Another part of me is saying that we should hold our nerve, and force May to concede that another referendum is the only way to break the stalemate. Time is running desperately short though…

A prayer for the deaf

It was reported today that the Archbishop of Canterbury has been praying for divine intervention to resolve our current political crisis, which does sound like a more realistic plan than anything the government has come up with recently.

The latest rumours are that a faction of the cabinet are agitating for a “people’s vote” to break the impasse, though whether this is true, or just propaganda designed to scare leave-leaning MPs into supporting the May deal, is anyone’s guess. I’d hazard the prediction that “no referendum” will be the government position, right up until the point when it isn’t.

Continental rebuff

Theresa May travelled to Brussels yesterday, determined to demand a better deal from the EU, and returned today with the guarantee on the temporary nature of the Irish backstop that she needed to win the support of her troublesome backbenchers.

Only joking! In the least-surprising diplomatic development since Agamemnon sailed for Troy, the European Council gave May short shrift, leaving her already threadbare authority practically nonexistent.

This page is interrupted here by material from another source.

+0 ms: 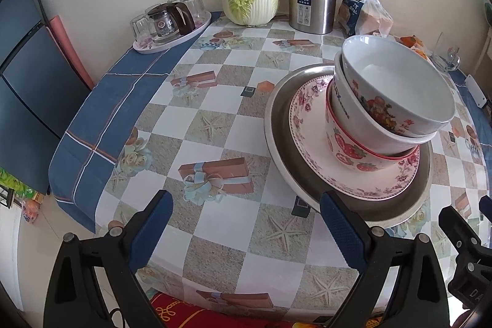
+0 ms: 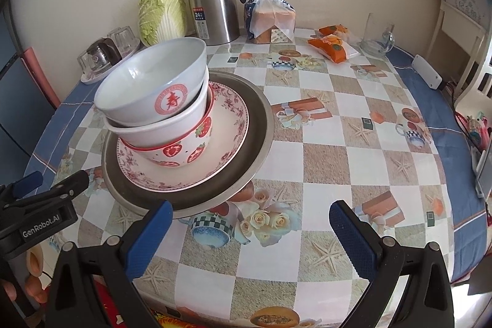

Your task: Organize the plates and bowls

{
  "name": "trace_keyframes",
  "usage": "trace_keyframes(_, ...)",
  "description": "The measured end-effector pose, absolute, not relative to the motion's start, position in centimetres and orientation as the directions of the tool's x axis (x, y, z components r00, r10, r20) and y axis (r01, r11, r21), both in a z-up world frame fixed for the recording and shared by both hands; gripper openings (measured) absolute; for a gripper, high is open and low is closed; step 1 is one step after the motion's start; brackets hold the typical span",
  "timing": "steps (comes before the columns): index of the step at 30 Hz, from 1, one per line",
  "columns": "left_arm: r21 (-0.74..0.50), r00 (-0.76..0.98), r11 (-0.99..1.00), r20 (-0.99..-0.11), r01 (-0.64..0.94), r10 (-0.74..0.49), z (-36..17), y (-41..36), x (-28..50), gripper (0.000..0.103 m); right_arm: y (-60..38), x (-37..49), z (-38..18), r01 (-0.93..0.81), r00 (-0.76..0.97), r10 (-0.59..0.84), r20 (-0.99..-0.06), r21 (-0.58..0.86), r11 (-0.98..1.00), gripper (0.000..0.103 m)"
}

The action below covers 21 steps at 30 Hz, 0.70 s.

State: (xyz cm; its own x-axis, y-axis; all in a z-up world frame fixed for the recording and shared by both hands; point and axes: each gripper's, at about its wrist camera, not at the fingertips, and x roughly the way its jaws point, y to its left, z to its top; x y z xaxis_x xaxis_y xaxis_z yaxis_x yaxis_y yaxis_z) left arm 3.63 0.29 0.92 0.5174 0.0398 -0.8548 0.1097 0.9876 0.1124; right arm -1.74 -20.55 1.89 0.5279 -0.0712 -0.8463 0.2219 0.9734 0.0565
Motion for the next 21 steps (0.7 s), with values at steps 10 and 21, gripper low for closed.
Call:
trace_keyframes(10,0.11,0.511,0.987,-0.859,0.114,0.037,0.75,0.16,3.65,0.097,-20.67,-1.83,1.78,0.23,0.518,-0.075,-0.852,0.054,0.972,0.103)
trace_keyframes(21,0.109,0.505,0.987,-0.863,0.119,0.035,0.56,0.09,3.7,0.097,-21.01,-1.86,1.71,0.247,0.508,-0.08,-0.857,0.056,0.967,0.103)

More optimistic observers are predicting that this turn of events might persuade May that a fresh referendum, pitching her deal against no Brexit, is the only way forward. I think this underestimates her unwillingness to bear responsibility for the split in the Tory Party such a plan would inevitably precipitate, though nothing is too extraordinary to contemplate these days, so it may well happen.

The immediate question is whether Labour will go for the kill by tabling a no confidence motion in the next week or so, while the hard-core Brexiteers are still riled-up enough that they might vote to bring down their own government. One would imagine that Labour would win any subsequent election though, which would take a hard exit off the table, so I think some semblance of Tory discipline will probably reappear, and they will concentrate on running down the clock so that we crash out by default.

That’s how it looks to me tonight; events will probably prove me wrong by tomorrow. It’s exciting enough to keep me blogging regularly, so it’s not all bad news…

Confidently unconfident

Another day of breathless drama in Westminster, which, on closer examination, has changed nothing. The Prime Minister may have survived an attempted defenestration at the hands of her own party, but the broader political landscape has hardly altered.

There is nothing to suggest that May’s temporary victory will make it any more likely that her proposed Brexit deal will make it through Parliament. At least a third of Tory MPs remain opposed, and the EU is not going to make a better offer, so the impasse remains.

The only cause for optimism is that May now may have a little more scope to face down the wilder elements of her own party, and start to build a coalition that can steer through a relatively soft Brexit. Even that will be a national calamity though, and the grim prospect of a no-deal scenario is still lurking in the background, so I don’t think that I’ll be sleeping easier any time soon.